0

I am having a XML similar to this

<Level1Node>
.
.
    <Level2Node val="Retain"/>
.
.
</Level1Node>
<Level1Node>
.
.
    <Level2Node val="Replace"/>
.
.
</Level1Node>
<Level1Node>
.
.
    <Level2Node val="Retain"/>
.
.
</Level1Node>

I need to remove only the below node,

<Level1Node>
.
.
    <Level2Node val="Replace"/>
.
.
</Level1Node>

To have it replaced in non-greedy manner, I used the below regex,

perl -0 -pe "s|<Level1Node>.*?<Level2Node val="Retain"/>.*?</Level1Node>||gs" myxmlfile

But the non-geedy terminates the match only at the end of the pattern, not at the start. How to get it started at the last match of <Level1Node>

Kannan Ramamoorthy
  • 3,980
  • 9
  • 45
  • 63
  • Please post your actual input.
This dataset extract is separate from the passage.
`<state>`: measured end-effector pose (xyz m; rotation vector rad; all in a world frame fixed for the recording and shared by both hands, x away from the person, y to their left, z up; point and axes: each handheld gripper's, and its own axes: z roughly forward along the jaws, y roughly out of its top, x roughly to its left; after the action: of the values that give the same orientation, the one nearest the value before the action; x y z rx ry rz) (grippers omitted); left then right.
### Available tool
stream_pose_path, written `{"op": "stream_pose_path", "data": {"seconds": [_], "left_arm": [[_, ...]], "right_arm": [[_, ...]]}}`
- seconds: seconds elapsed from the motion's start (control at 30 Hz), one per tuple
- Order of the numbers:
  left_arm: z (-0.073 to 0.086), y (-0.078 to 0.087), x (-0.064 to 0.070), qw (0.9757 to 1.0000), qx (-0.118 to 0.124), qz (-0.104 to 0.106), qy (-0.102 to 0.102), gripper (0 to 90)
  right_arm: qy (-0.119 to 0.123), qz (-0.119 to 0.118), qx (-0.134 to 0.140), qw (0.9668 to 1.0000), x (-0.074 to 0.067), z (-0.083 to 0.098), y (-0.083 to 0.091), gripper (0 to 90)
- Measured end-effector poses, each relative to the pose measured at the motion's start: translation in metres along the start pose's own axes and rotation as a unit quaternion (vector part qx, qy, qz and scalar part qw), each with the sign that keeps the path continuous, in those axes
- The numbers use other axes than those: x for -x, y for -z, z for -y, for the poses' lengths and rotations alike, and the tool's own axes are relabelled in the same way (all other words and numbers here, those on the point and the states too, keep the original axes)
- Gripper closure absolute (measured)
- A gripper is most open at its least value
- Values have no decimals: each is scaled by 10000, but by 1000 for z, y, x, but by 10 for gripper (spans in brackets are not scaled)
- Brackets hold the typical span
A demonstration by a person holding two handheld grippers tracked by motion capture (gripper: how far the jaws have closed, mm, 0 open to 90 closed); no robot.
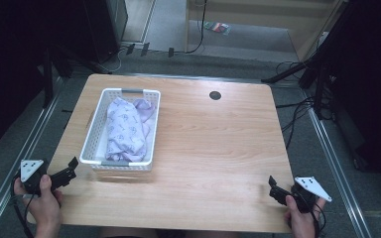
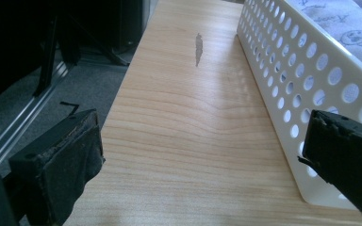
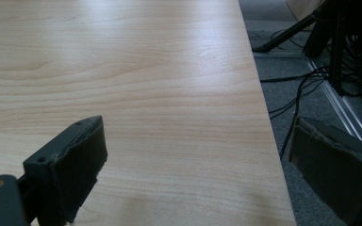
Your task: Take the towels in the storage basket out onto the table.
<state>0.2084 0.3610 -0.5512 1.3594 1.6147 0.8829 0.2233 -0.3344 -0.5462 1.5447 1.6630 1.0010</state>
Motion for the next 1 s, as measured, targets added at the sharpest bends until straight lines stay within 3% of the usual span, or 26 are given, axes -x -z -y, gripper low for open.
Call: {"op": "stream_pose_path", "data": {"seconds": [0.1,0.17,0.27,0.3,0.4,0.47,0.67,0.8,0.93,1.0], "left_arm": [[-1,0,1,9999,-74,-9,-113,0],[-5,0,-2,9999,-117,-12,31,0],[-14,6,-4,9998,-123,-59,-132,0],[-16,10,-5,9998,-100,-44,-192,0],[-24,21,-6,9999,-7,116,-60,0],[-28,25,-5,9998,-47,160,-91,0],[-50,39,12,9984,-23,463,-336,0],[-71,43,25,9959,-141,590,-666,0],[-98,40,35,9929,-354,774,-834,0],[-102,39,38,9920,-419,812,-871,0]], "right_arm": [[-24,-16,-4,10000,1,0,0,51],[-10,-6,-15,10000,0,0,0,53],[33,-12,-49,10000,-1,0,-1,54],[33,-12,-49,10000,-1,0,-1,54],[53,-7,-64,10000,-2,-1,-2,60],[90,1,-107,9999,-2,-1,-3,60],[87,-7,-124,9999,-3,-1,-3,64],[120,-16,-180,9998,-3,-1,-4,66],[137,-19,-216,9997,-3,-2,-5,67],[143,-22,-219,9997,-3,-2,-5,67]]}}
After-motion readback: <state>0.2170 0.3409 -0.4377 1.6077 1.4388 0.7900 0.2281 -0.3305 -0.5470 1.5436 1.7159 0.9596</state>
In your regex you have mentioned in regex as `qpulse-hl7-par` but in your input there is no `qpulse-hl7-par` and `level2node` having the attribute then `level2node` is self closed but you are mentioned as `` in your regex. – mkHun Aug 11 '17 at 06:39
  • @mkHun Updated the regex appropriately bro. – Kannan Ramamoorthy Aug 11 '17 at 07:55

2 Answers2

1

You will need to use a negative lookahead to make sure you do not match closing Level1Node tags where you don't want to:

perl -0 -pe 's|<Level1Node>(?:(?!<\/Level1Node>).)*<Level2Node val="Retain"\/>(?:(?!<\/Level1Node>).)*<\/Level1Node>||gs' tmp.txt

Details:

<Level1Node>
(?:(?!<\/Level1Node>).)* # Everything except </Level1Node>
<Level2Node val="Retain"\/>
(?:(?!<\/Level1Node>).)* # Everything except </Level1Node>
<\/Level1Node>

?: is only here so that the parenthesis are not interpreter as a capturing group.

If you plan to run this on a large file, you should probably check the cost of the negative lookahead, it might be high.

pchaigno
  • 11,313
  • 2
  • 29
  • 54
0

Use a proper parser! It's way simpler.

perl -MXML::LibXML -e'
   my $doc = XML::LibXML->new->parse_file($ARGV[0]);
   $_->unbindNode() for $doc->findnodes(q{//Level1Node[Level2Node[@val!="Retain"]]});
   $doc->toFH(\*STDOUT);
' tmp.txt
ikegami
  • 367,544
  • 15
  • 269
  • 518